Task goal:
Print the data below exactly, but only the lines from the one containing "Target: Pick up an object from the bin" down to the one containing "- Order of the", inclusive.

Data provided:
◇ ◇ ◇ ◇

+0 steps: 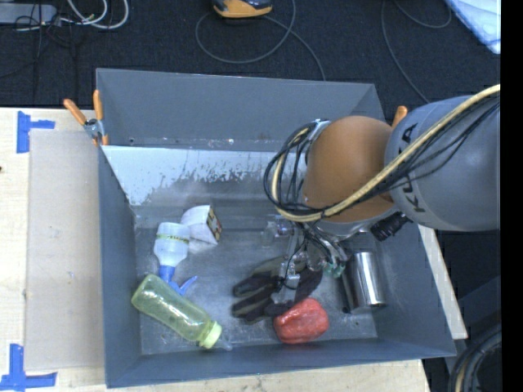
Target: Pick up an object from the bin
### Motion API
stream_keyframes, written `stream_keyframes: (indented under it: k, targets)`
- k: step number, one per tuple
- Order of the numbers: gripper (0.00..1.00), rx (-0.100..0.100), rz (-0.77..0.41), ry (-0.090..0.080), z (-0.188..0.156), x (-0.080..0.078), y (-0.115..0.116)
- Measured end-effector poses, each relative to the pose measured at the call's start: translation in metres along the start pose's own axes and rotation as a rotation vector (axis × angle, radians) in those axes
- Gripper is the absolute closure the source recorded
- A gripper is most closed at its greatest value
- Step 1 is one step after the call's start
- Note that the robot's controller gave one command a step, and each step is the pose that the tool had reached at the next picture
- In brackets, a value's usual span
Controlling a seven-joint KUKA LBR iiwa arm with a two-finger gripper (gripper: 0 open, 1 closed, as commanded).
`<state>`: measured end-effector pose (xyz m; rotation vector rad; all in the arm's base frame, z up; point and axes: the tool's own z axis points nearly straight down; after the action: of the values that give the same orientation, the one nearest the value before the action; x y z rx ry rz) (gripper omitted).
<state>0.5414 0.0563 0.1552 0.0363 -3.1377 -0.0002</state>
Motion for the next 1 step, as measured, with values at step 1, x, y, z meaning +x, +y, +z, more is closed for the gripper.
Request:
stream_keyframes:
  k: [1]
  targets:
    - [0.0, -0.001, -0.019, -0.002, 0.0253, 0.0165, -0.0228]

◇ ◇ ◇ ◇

Solution for this task:
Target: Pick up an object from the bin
### Motion API
stream_keyframes, written `stream_keyframes: (indented under it: k, targets)`
- k: step number, one per tuple
- Order of the numbers: gripper (0.00..1.00), rx (-0.100..0.100), rz (-0.77..0.41), ry (-0.090..0.080), z (-0.188..0.156), x (-0.080..0.078), y (-0.115..0.116)

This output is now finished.